### [TASK DESCRIPTION]
Stopping right after the line with "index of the", please reproduce the material below exactly from its first line.

** Opening GIVEN DATA block **

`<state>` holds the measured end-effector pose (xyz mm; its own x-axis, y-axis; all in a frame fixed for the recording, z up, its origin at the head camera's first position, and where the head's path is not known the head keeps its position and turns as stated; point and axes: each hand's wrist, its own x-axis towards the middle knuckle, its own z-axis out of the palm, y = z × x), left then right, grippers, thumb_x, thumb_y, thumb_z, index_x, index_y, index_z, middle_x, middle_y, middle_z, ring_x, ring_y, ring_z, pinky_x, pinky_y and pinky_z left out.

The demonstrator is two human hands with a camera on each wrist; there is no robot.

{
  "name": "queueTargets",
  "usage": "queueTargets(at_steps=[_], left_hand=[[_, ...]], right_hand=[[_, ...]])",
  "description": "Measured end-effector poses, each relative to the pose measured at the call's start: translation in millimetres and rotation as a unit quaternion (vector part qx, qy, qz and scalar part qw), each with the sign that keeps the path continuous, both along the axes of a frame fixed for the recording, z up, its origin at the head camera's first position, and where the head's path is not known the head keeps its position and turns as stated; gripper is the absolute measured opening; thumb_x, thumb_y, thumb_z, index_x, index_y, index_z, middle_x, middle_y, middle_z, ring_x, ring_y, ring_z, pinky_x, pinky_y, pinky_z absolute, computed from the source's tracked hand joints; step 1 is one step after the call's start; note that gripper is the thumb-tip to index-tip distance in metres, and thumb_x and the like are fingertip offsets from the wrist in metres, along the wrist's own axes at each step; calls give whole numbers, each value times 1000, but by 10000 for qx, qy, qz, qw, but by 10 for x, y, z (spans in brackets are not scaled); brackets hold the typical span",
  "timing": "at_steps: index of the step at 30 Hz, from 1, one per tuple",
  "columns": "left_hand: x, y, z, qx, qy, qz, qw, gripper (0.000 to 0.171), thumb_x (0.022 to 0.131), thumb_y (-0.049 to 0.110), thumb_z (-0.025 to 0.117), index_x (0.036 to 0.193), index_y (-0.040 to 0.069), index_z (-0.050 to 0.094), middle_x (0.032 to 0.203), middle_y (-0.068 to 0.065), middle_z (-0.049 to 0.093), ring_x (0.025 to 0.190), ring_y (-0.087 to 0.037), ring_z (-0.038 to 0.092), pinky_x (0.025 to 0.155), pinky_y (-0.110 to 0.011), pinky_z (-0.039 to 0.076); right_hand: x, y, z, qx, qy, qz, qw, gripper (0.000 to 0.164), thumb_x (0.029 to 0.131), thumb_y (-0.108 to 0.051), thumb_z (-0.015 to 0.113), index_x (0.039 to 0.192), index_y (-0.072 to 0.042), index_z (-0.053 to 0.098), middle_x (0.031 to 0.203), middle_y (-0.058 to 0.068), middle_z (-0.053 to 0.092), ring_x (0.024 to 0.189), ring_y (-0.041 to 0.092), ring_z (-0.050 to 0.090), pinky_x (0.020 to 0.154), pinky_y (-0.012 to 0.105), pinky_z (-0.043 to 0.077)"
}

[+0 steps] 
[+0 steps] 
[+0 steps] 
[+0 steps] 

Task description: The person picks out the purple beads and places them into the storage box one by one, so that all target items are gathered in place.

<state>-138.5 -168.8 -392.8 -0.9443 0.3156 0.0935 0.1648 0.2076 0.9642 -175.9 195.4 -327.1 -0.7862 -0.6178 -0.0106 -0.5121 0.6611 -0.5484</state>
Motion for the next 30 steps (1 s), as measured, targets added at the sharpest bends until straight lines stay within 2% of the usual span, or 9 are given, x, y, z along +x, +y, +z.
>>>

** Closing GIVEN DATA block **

### [RESULT]
`<state>` holds the measured end-effector pose (xyz mm; its own x-axis, y-axis; all in a frame fixed for the recording, z up, its origin at the head camera's first position, and where the head's path is not known the head keeps its position and turns as stated; point and axes: each hand's wrist, its own x-axis towards the middle knuckle, its own z-axis out of the palm, y = z × x), left then right, grippers, thumb_x, thumb_y, thumb_z, index_x, index_y, index_z, middle_x, middle_y, middle_z, ring_x, ring_y, ring_z, pinky_x, pinky_y and pinky_z left out.

The demonstrator is two human hands with a camera on each wrist; there is no robot.

{
  "name": "queueTargets",
  "usage": "queueTargets(at_steps=[_], left_hand=[[_, ...]], right_hand=[[_, ...]])",
  "description": "Measured end-effector poses, each relative to the pose measured at the call's start: translation in millimetres and rotation as a unit quaternion (vector part qx, qy, qz and scalar part qw), each with the sign that keeps the path continuous, both along the axes of a frame fixed for the recording, z up, its origin at the head camera's first position, and where the head's path is not known the head keeps its position and turns as stated; gripper is the absolute measured opening; thumb_x, thumb_y, thumb_z, index_x, index_y, index_z, middle_x, middle_y, middle_z, ring_x, ring_y, ring_z, pinky_x, pinky_y, pinky_z absolute, computed from the source's tracked hand joints; step 1 is one step after the call's start; note that gripper is the thumb-tip to index-tip distance in metres, and thumb_x and the like are fingertip offsets from the wrist in metres, along the wrist's own axes at each step; calls give whole numbers, each value times 1000, but by 10000 for qx, qy, qz, qw, but by 10 for x, y, z (spans in brackets are not scaled); brackets hold the typical span",
  "timing": "at_steps: index of the step at 30 Hz, from 1, one per tuple",

Nothing else belongs in this output.